Mukherjee is strongest when retelling the history of genetics. Morgan, Franklin, Watson, Mendel and Berg come alive and almost jump off the page. The personal thread also helps to make the science seem more relevant and bring to light some of the ethical questions regarding genetics today. If there is a weakness, it’s in Mukherjee’s discussion of these ethical questions. He doesn’t really go into any kind of depth here and I was left slightly disappointed.
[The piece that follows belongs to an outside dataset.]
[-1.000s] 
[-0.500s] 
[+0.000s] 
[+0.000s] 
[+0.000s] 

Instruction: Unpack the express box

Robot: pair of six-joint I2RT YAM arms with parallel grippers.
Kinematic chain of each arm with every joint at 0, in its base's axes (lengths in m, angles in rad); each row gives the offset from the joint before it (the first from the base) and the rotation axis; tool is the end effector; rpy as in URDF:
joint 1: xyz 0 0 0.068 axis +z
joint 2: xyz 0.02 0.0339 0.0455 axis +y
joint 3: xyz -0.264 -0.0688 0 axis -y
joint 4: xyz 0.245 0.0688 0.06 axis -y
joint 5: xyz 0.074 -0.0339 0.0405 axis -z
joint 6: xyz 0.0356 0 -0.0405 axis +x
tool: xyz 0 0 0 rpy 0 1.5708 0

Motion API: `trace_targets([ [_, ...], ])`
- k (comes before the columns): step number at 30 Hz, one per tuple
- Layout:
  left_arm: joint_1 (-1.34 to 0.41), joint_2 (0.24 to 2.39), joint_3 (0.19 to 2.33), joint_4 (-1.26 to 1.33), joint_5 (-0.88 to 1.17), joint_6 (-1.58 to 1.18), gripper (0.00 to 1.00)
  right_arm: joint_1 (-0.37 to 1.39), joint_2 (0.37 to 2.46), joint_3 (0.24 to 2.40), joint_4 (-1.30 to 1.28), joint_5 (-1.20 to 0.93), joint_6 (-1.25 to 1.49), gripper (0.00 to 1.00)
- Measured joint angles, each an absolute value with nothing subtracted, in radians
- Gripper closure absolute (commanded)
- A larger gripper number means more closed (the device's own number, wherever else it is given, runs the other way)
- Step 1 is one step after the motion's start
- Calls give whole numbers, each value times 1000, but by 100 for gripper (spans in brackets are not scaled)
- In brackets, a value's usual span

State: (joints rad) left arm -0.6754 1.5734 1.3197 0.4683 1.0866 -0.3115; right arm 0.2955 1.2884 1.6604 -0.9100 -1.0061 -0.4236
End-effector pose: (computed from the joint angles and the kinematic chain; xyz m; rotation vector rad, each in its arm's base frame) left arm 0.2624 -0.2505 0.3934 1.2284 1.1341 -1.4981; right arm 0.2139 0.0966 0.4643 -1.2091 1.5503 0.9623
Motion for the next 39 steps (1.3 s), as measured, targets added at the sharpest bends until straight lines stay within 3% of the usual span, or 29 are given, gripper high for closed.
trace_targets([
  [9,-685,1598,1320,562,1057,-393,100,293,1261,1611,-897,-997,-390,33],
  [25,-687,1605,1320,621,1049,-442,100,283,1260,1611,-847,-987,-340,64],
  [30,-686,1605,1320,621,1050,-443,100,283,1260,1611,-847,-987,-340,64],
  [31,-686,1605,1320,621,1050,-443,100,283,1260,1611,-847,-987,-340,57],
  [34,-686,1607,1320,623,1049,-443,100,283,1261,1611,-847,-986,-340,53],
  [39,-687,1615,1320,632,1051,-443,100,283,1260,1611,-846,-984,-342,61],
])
On a completely different note, but equally unputdownable (it should be a word) was Liane Moriarty’s new book: Truly Madly Guilty. If you’ve read any of Moriarty’s other books you’ll recognize a lot of what is in this book: secrets, memory loss, upper middle class Australian families that feel like a Southern Hemisphere doppelganger to suburban American families, multiple perspectives, and more secrets. I can’t put my finger on what it is about her books but Moriarty has found a way to take the same basic formula and make it unresistable again and again and again.
As a warning here are he things that I neglected in order to read this book:
Making dinner, homeschooling my children, cleaning my house, exercising, packing for vacation, prepping for a co-op class, feeding the dog, and sleep. Not to worry, I did eventually get all those things done.
But I finished the book first.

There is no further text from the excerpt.